## TASK DESCRIPTION
An unaltered copy of every line below is the expected output.
▽
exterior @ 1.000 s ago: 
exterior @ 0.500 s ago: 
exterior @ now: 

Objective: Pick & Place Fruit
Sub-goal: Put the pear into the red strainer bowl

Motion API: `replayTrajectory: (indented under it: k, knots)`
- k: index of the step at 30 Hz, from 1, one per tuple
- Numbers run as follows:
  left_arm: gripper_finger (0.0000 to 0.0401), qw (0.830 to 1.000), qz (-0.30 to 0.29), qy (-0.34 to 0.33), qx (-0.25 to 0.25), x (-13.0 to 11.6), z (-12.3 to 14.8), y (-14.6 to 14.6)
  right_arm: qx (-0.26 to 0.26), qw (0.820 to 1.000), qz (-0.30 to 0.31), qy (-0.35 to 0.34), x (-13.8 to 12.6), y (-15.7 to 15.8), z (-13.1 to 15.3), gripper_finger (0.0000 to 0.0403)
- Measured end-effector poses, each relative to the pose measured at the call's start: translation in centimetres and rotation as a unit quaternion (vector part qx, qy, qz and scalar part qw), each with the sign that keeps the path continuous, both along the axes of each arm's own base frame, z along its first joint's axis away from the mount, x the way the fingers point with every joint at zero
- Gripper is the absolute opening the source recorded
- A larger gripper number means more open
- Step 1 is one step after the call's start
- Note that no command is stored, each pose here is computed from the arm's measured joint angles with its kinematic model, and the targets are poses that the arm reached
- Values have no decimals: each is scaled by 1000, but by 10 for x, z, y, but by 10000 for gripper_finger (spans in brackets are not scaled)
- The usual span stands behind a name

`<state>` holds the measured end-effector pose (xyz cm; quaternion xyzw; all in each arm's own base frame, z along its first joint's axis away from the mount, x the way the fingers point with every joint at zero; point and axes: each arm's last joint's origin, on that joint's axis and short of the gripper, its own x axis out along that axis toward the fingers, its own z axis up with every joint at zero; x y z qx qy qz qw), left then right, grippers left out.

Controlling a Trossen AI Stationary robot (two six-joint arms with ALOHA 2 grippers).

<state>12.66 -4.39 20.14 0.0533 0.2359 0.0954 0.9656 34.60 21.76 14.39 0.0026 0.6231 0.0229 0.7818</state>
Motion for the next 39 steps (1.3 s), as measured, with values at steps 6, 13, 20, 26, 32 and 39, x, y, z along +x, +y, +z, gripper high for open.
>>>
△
## ANSWER AREA
exterior @ 1.000 s ago: 
exterior @ 0.500 s ago: 
exterior @ now: 

Objective: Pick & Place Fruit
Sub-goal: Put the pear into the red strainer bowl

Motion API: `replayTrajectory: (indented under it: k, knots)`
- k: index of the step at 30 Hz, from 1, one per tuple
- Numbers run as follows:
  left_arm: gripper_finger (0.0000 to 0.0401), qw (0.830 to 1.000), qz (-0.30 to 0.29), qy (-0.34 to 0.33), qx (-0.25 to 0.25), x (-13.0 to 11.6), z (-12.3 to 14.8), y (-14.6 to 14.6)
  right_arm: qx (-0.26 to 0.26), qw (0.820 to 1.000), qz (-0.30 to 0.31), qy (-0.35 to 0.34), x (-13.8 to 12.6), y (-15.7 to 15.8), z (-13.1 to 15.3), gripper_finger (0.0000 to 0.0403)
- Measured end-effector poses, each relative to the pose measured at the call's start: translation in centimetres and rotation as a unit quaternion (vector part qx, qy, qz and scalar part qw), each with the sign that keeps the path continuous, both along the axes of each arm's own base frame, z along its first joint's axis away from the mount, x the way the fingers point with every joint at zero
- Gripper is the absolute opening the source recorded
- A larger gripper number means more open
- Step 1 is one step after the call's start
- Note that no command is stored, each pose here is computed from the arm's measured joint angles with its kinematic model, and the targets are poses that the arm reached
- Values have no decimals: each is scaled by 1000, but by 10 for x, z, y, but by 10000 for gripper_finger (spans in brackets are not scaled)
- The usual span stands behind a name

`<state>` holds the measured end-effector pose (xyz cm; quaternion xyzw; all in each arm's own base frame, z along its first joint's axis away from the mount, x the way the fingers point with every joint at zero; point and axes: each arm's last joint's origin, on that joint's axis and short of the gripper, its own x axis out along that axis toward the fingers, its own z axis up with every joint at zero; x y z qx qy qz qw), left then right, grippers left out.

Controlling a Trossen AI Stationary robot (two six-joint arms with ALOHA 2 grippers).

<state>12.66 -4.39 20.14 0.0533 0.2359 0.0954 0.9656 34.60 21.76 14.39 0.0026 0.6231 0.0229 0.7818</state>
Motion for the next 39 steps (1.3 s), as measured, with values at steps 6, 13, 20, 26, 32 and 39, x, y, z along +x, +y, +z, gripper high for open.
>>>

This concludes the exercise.